Last month, I attended the launch of the UN decade of road safety, which was addressed by the Secretary of State for Transport. The UK has a proud record: Great Britain had the fourth fewest road deaths per million people, we have been in the top five performing countries throughout the past decade and we were in first place in 2009. Yet on eyesight testing, we are lagging behind many countries and many of our neighbours in the European Union.

The EU has recently published directives to standardise driving licences and to harmonise European standards. The UK lags behind best performance of most other European countries in assessing drivers’ vision. A report released only this week outlines that a majority of EU member states assess visual acuity and visual fields in advance of issuing a first full driving licence. The UK is among the minority that requires no further assessment of vision throughout a driving career.

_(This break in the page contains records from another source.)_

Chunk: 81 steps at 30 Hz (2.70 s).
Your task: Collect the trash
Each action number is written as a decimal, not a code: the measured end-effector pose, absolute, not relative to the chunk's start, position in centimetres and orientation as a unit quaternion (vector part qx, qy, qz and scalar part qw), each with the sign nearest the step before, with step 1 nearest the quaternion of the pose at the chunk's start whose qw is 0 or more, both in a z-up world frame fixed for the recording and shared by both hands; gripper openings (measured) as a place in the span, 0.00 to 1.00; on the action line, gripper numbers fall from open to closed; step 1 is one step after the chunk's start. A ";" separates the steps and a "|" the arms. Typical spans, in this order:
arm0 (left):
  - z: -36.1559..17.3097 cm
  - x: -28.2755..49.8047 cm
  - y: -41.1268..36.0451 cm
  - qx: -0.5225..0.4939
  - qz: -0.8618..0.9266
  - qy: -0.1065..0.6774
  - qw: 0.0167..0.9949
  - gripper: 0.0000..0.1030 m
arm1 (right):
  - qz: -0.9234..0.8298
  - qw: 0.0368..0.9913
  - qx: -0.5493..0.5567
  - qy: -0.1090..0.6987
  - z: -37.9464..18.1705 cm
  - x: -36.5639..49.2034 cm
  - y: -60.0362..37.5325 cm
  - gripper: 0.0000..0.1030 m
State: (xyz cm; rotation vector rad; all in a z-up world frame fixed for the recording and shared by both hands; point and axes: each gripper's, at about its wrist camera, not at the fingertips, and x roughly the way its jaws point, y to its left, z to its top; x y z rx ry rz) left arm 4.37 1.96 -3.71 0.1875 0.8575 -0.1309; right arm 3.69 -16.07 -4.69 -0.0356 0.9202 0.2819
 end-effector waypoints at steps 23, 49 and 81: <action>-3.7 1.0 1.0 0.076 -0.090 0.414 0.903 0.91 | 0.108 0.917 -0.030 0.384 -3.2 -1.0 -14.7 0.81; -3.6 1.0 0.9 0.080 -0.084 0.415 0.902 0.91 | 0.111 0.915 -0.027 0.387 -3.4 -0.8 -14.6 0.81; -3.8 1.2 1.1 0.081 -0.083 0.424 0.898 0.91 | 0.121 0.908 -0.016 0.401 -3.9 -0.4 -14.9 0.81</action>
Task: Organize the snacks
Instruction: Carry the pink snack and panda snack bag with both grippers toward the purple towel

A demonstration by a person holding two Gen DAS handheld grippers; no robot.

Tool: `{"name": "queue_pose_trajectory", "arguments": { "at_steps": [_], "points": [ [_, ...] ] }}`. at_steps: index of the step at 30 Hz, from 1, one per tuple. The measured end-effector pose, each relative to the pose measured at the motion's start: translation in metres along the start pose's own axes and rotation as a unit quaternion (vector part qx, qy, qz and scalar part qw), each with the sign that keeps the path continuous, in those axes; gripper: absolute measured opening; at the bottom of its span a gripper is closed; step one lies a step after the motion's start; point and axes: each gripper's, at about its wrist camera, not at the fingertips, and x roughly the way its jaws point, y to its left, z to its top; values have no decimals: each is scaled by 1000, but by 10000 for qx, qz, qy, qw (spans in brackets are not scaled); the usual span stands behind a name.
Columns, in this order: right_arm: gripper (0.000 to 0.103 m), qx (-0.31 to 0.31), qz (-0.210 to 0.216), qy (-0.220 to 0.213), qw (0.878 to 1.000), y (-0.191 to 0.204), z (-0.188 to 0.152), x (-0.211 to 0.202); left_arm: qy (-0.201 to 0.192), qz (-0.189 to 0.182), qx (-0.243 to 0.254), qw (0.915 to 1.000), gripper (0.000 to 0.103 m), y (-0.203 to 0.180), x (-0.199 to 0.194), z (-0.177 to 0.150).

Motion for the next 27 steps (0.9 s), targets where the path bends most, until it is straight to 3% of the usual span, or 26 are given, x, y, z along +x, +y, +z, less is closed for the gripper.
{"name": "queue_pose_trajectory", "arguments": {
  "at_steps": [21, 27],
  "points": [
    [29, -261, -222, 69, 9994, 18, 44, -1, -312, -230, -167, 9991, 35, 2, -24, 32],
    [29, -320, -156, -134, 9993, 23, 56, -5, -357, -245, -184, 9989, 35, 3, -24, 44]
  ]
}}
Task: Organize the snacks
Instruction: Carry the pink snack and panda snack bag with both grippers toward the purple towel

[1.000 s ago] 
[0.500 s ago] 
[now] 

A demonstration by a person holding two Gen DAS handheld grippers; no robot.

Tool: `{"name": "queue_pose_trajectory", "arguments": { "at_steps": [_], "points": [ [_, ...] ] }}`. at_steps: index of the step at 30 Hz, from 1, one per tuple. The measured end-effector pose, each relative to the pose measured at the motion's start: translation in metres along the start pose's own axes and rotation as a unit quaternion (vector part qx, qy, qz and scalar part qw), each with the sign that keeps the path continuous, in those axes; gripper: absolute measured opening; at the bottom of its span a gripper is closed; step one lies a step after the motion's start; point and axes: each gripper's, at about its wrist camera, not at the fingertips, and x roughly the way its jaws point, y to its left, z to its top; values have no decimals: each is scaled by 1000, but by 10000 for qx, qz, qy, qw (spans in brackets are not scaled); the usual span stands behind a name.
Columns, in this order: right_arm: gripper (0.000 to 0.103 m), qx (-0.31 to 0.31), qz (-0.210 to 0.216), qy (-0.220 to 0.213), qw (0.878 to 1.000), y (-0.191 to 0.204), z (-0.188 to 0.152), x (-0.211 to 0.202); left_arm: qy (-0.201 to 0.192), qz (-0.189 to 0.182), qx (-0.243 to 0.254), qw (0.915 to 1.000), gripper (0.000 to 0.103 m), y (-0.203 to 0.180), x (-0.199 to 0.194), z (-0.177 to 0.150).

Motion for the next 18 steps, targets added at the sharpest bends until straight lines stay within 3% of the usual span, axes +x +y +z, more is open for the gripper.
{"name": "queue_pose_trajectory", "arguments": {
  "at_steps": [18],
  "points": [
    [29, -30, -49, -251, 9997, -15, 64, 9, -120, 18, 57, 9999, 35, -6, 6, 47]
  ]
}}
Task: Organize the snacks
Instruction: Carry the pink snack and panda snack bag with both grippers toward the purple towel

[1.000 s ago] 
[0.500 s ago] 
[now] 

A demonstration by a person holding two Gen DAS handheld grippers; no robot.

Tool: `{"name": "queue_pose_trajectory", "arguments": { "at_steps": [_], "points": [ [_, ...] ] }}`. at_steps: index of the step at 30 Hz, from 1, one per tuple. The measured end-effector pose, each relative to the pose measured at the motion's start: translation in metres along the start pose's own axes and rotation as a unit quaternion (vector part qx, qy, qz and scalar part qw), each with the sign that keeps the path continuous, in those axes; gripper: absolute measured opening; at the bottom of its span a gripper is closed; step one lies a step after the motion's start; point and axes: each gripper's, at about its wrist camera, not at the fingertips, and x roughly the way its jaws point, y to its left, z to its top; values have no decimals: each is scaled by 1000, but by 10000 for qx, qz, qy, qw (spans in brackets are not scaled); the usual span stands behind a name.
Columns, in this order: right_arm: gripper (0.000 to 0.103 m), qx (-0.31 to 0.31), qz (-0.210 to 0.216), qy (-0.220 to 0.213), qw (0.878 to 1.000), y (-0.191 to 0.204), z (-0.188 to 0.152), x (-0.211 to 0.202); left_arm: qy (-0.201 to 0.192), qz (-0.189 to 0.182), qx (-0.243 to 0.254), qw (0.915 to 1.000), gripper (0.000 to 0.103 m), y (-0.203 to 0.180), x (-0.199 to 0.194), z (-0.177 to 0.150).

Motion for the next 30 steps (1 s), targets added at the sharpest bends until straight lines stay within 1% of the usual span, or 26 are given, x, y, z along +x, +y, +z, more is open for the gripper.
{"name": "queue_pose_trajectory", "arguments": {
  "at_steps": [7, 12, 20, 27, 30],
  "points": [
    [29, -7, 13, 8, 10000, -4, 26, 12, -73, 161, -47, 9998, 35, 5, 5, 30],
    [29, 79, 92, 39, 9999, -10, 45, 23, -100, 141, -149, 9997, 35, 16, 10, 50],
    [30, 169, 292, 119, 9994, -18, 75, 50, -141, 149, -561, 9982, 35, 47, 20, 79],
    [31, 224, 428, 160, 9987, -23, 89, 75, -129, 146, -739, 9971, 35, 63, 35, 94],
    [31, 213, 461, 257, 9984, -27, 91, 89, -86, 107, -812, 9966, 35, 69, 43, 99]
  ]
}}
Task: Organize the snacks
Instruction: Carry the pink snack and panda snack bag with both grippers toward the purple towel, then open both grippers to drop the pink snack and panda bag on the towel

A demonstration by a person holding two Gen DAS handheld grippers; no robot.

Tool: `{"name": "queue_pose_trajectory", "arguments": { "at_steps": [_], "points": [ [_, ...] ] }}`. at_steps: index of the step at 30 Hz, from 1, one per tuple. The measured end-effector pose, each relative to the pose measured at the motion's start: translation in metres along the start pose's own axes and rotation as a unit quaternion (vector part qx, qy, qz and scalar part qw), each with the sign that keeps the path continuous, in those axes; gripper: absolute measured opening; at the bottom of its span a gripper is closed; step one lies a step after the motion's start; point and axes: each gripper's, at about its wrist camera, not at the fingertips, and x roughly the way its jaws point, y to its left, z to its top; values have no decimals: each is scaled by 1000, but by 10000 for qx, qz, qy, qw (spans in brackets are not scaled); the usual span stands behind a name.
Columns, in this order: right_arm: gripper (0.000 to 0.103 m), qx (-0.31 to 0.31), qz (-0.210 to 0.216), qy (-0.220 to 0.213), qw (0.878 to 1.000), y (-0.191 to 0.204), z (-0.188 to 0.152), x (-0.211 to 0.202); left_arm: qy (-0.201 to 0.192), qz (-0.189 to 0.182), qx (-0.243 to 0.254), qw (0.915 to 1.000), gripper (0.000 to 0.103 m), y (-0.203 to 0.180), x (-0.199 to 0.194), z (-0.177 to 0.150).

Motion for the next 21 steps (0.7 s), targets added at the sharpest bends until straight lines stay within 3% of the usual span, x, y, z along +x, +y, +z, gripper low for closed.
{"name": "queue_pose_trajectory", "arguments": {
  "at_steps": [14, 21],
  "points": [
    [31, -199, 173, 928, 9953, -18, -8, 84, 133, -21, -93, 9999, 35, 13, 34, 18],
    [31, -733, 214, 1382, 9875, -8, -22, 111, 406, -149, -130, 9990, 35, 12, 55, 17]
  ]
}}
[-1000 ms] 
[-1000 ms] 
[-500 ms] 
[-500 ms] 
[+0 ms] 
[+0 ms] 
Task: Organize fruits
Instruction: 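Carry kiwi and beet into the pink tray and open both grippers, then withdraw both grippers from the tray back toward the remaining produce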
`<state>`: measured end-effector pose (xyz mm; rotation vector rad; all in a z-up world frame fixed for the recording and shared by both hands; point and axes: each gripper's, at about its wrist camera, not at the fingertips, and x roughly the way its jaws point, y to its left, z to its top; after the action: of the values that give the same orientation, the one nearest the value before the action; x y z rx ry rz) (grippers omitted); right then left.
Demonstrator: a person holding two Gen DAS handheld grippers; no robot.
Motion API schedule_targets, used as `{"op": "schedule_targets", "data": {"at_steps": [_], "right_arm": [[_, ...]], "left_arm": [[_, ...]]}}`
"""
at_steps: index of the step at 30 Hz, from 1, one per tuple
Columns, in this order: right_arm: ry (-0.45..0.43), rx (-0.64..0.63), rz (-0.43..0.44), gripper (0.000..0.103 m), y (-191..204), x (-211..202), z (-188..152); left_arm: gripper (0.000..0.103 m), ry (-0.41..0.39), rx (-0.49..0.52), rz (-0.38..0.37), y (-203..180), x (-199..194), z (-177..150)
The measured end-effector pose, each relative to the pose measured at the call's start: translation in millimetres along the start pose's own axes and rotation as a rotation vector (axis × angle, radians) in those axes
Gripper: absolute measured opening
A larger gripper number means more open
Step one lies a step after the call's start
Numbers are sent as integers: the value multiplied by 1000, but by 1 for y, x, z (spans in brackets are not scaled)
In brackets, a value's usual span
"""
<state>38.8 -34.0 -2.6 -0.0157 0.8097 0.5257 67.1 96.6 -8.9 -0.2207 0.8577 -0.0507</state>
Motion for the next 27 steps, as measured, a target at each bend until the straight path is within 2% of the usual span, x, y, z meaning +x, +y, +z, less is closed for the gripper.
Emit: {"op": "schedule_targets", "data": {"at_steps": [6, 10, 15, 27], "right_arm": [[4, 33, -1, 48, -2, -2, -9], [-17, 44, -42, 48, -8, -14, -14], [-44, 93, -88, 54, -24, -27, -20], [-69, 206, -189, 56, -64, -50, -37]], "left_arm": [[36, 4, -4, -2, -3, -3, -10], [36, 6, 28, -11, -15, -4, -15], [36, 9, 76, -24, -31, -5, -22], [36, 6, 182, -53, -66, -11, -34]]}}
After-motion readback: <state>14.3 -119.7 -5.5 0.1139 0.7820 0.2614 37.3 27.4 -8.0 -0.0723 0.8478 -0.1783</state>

The 2006 and 2009 EU driving licence directives continue a long path to harmonise driving licences with the overall aim of improving road safety and facilitating enforcement throughout EU countries. Is the Minister really content to see our otherwise excellent record on road safety lag far behind the best practice of our near neighbours? Given that the EU directive recommends a visual field of at least 120 degrees, how can the number plate test be sufficient to comply?

The only way to make sure that drivers continue to have adequate vision is to make eyesight testing mandatory at regular intervals throughout the time they hold a licence. Drivers should have to provide regular proof that they have had their eyes tested by a medical professional and that they meet minimum standards for visual acuity and visual field. That should happen at least every 10 years, coinciding with drivers renewing their photo driving licence.

That would be a simple and inexpensive step that would vastly improve the eyesight of drivers throughout the UK. I also recommend that when drivers reach the age of 70 and have to self-certify that they are fit to drive, they should be required to submit evidence from an appropriate professional that they have a safe and legal level of eyesight.

The present inadequacies must be addressed. That view is supported by the Optical Confederation, which represents 12,000 optometrists, and the 6,000 dispensing opticians and 7,000 optical businesses in the UK. Those organisations and many others concerned with road safety have submitted their concerns to the Department for Transport’s consultation. Will the Minister report on the outcome of the consultation, and when will the Government respond to it?

Having good eyesight is one of the most basic requirements for safe driving. It is widely recognised that 90% of sensory information when driving comes from vision, which underlines the importance of always driving with good eyesight. Being an experienced and skilled driver who is aware of the dangers of the roads is simply meaningless if one is unable to spot hazards in time. Research shows that one in six drivers cannot see well enough to pass a very basic eyesight test. People who are reluctant to give up their driving licence cannot be relied on to inform the authorities if they have eyesight problems.

Making the changes that I suggest would have public support. In vox pop interviews this morning, my local radio station, Radio Sheffield, spoke to five people—only a few, but four of the five thought that those changes were sensible and saw no problem with them. BRAKE, the road safety charity, released a survey, which no doubt involved a few more people than the five in Sheffield, showing that 75% of drivers support compulsory eyesight testing for drivers every five years.

Continuing with a system of drivers self-reporting any problems that they may have is not the answer. Poor driver eyesight kills, and every death is devastating to the people involved. The Government should act on the professional advice, which commands support among drivers, and change the driving test to ensure that all drivers can see what lies ahead of them while on the road.